In 2019, before the Covid-19 pandemic, the port of Zeebrugge hosted around 140 cruise ships. To date, 185 have landed there; in 2024, it will be nearly 200. Here as elsewhere, their incessant ballet has resumed with renewed vigor. If, in 2022, 20 million passengers returned to this type of leisure, in 2023, they should be 31.5 million, a level higher than the period preceding the health crisis, according to the International Association of Cruise Lines (CLIA). ), which brings together 93% of the companies on a world fleet of 350 ships. “We attract a younger audience [d’un âge moyen de 45 ans]Gen X customers [née entre 1960 et 1980]millennials [nés entre 1980 et 2000], because the offer is diversifying.
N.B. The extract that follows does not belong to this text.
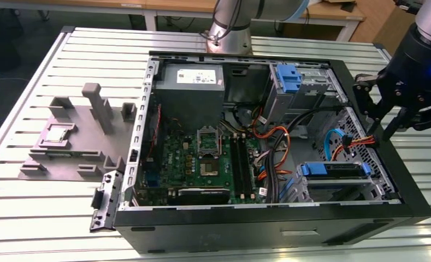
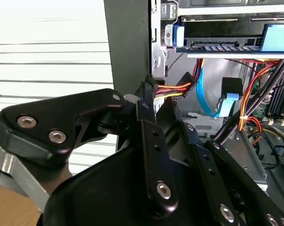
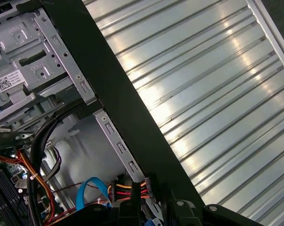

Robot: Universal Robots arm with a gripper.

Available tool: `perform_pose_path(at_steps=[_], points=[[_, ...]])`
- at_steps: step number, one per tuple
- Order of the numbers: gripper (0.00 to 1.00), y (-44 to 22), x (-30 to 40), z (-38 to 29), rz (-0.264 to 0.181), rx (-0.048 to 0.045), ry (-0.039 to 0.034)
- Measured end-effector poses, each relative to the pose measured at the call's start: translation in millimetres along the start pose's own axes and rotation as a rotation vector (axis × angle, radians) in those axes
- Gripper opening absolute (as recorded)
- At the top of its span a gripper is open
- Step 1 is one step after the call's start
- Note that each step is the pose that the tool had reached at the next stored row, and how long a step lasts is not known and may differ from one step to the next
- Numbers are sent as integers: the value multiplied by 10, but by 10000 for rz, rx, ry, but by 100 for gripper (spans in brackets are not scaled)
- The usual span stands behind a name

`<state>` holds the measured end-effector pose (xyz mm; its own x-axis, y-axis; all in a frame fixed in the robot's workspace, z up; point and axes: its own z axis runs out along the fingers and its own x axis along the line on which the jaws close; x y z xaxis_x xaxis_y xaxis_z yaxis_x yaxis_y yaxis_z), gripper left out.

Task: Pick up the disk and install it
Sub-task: 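Insert the first disk wire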

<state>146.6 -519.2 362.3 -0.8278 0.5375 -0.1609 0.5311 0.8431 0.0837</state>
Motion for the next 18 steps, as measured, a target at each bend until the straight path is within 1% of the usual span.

On board, leisure activities are also more sporty », underlines Marie-Caroline Laurent, president of the CLIA, to justify this attraction.

In order to anticipate demand, ship order books are flourishing. In total, no less than 67 are under construction worldwide (62 in Europe and 5 in Asia), over the period from 2023 to 2028. The Saint-Nazaire shipyards alone are building 10. In June, they delivered the MSC Euribia and should put the Celebrity-Ascent on the market this fall.

excess

Of these ships, about 40% have a capacity of 1,000 to 3,000 people, and 25% go beyond that. The race for gigantism, defended in the name of economies of scale, has a bright future ahead of it. Proof of this, in January 2024 will leave the Finnish shipyards in Turku l‘Icon-of-the-Seasof the Royal Caribbean, the largest ship in the world, five times the size of the titanic and which will be able to transport 10,000 people, including 7,600 passengers. On board, a wealth of attractions: seven swimming pools, fifteen bars, a surf simulator, a glacier and a water park, or even a gigantic glass dome that will cover the bow.